* **Task instructions**
Print the line where "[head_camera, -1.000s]" occurs and every line that follows it in the data below, ending with the last line, precisely as written.

* **Exercise data**
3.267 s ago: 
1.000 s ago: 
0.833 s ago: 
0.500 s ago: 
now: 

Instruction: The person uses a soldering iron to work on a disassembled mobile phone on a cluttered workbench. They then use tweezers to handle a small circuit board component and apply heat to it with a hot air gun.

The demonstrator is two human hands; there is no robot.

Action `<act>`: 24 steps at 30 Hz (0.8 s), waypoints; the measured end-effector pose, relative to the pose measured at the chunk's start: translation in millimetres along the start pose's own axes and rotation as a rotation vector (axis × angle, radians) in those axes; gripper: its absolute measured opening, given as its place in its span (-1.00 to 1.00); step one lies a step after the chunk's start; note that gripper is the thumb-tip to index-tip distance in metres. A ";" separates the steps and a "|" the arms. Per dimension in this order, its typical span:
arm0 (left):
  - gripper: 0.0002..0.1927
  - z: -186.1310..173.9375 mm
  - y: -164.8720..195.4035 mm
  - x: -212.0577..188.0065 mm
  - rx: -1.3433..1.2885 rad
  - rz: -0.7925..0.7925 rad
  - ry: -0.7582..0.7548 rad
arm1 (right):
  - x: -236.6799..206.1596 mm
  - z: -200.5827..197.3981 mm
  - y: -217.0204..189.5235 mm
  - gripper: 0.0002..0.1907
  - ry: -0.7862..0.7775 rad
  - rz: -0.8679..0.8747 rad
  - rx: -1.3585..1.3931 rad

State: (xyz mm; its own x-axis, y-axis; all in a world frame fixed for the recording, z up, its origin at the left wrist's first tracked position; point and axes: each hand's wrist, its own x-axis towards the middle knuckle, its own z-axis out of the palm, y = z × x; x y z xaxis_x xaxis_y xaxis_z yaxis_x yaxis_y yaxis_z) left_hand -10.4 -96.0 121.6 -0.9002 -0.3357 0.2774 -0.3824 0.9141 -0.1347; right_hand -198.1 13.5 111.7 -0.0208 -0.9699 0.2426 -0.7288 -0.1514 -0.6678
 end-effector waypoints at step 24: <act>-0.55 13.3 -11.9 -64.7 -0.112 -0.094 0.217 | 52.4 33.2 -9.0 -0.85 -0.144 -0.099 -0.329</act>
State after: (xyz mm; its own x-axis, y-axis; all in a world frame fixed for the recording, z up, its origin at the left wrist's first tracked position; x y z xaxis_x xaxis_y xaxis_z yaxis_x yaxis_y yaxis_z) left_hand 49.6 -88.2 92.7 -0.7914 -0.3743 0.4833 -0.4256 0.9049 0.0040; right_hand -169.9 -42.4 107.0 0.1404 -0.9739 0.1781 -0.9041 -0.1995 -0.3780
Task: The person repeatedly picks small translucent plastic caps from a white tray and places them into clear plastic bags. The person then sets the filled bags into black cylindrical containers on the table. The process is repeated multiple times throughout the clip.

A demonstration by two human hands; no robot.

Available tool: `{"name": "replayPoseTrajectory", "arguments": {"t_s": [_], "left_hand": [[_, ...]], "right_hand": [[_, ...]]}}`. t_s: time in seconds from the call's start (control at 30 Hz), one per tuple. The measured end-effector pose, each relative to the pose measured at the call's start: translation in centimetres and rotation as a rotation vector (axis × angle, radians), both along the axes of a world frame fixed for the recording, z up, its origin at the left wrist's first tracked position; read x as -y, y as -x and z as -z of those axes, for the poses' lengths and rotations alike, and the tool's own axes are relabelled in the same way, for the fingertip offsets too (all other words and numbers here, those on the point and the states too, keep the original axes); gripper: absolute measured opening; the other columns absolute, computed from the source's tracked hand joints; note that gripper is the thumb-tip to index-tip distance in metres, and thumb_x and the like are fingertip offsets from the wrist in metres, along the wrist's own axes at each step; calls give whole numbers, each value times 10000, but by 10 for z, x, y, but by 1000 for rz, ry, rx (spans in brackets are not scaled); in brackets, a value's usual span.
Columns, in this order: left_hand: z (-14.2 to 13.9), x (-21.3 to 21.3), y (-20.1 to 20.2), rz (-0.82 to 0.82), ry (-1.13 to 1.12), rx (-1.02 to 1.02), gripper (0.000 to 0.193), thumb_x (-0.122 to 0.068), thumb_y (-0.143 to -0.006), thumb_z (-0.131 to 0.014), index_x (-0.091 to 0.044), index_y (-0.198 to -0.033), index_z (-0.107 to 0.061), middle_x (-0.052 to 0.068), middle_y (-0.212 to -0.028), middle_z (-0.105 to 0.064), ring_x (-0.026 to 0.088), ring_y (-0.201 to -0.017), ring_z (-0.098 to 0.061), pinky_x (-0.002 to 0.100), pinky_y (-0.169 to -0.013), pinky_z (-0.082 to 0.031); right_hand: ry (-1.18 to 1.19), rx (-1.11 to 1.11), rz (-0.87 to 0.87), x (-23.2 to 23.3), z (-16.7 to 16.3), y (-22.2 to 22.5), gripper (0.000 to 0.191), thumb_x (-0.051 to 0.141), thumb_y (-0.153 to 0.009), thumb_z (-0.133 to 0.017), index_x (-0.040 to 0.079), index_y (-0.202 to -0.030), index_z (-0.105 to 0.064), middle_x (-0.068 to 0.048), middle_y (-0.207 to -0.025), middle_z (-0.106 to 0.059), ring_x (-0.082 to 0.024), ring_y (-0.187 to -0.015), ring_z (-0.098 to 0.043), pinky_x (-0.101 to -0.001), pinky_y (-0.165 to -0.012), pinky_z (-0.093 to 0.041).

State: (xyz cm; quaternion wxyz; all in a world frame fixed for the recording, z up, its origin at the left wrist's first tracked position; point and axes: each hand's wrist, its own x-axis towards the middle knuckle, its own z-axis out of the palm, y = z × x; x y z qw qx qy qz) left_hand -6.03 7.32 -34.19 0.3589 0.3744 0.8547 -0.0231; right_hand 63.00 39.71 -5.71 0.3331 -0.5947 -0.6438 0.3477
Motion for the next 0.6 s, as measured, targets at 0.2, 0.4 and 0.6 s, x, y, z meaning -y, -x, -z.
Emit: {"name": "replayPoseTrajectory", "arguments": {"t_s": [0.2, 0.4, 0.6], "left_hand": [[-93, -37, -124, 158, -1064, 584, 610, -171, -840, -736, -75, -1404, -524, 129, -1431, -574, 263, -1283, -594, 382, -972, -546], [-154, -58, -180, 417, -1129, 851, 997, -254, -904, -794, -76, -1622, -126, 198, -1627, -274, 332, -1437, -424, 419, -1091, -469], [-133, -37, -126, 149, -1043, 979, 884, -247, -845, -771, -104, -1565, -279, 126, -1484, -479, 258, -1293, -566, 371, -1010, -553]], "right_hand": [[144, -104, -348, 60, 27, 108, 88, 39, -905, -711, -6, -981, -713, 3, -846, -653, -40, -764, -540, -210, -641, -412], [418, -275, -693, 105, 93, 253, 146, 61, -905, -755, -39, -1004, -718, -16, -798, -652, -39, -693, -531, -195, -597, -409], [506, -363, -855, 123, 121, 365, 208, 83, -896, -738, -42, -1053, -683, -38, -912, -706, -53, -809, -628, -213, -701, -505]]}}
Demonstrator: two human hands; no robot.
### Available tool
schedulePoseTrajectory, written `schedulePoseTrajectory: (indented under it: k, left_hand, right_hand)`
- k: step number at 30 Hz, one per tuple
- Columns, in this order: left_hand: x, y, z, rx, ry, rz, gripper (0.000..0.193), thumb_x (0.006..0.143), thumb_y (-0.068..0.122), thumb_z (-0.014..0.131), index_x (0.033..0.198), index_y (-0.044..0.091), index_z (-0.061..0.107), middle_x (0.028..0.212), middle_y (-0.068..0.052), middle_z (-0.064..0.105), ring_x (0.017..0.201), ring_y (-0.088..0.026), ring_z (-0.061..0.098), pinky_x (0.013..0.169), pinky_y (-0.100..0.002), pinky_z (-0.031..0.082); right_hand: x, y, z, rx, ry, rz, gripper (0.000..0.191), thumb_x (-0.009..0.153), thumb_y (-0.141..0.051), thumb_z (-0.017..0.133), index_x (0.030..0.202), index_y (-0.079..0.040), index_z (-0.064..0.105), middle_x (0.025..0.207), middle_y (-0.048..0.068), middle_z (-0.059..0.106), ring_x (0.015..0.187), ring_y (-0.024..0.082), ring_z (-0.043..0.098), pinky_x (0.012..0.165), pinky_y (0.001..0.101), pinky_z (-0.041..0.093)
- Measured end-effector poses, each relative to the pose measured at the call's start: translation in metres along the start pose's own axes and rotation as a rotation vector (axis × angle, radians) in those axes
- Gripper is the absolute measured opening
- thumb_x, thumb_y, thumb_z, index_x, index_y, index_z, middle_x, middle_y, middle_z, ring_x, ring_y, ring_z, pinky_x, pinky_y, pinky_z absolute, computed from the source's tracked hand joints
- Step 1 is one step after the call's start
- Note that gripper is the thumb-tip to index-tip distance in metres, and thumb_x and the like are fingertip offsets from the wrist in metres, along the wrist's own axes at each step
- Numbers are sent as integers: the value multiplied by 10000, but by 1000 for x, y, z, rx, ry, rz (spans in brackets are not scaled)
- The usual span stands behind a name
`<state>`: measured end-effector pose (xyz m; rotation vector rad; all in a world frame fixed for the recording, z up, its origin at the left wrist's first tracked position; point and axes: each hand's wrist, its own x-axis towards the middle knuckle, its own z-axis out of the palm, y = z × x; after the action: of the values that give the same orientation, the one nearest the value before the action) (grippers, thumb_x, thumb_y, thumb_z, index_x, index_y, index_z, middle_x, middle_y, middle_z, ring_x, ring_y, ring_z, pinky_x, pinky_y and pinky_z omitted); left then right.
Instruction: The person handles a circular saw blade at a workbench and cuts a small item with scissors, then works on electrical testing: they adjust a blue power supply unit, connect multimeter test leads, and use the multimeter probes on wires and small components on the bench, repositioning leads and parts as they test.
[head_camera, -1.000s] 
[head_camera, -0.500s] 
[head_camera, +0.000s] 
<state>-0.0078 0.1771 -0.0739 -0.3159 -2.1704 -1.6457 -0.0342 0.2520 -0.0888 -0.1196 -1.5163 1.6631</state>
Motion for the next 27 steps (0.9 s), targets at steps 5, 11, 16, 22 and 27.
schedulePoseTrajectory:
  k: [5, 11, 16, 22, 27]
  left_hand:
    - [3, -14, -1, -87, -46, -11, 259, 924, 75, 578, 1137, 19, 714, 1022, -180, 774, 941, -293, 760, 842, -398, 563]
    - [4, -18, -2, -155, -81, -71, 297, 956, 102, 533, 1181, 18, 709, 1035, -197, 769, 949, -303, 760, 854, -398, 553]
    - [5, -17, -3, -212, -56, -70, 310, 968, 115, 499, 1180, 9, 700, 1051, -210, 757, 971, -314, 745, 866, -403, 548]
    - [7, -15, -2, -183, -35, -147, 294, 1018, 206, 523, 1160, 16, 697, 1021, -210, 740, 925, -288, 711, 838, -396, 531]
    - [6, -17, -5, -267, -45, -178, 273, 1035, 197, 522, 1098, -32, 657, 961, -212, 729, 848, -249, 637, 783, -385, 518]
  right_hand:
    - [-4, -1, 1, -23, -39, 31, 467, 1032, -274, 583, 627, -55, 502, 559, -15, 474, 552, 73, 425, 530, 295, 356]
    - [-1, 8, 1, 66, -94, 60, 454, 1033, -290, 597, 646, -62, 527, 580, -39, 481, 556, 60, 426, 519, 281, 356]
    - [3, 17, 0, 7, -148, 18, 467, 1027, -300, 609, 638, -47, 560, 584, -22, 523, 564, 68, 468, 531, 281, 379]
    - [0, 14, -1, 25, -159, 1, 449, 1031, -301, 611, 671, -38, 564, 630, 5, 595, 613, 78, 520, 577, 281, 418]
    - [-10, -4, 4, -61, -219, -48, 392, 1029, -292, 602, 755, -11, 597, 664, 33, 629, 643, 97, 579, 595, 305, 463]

* **Exercise response**
[head_camera, -1.000s] 
[head_camera, -0.500s] 
[head_camera, +0.000s] 
<state>-0.0078 0.1771 -0.0739 -0.3159 -2.1704 -1.6457 -0.0342 0.2520 -0.0888 -0.1196 -1.5163 1.6631</state>
Motion for the next 27 steps (0.9 s), targets at steps 5, 11, 16, 22 and 27.
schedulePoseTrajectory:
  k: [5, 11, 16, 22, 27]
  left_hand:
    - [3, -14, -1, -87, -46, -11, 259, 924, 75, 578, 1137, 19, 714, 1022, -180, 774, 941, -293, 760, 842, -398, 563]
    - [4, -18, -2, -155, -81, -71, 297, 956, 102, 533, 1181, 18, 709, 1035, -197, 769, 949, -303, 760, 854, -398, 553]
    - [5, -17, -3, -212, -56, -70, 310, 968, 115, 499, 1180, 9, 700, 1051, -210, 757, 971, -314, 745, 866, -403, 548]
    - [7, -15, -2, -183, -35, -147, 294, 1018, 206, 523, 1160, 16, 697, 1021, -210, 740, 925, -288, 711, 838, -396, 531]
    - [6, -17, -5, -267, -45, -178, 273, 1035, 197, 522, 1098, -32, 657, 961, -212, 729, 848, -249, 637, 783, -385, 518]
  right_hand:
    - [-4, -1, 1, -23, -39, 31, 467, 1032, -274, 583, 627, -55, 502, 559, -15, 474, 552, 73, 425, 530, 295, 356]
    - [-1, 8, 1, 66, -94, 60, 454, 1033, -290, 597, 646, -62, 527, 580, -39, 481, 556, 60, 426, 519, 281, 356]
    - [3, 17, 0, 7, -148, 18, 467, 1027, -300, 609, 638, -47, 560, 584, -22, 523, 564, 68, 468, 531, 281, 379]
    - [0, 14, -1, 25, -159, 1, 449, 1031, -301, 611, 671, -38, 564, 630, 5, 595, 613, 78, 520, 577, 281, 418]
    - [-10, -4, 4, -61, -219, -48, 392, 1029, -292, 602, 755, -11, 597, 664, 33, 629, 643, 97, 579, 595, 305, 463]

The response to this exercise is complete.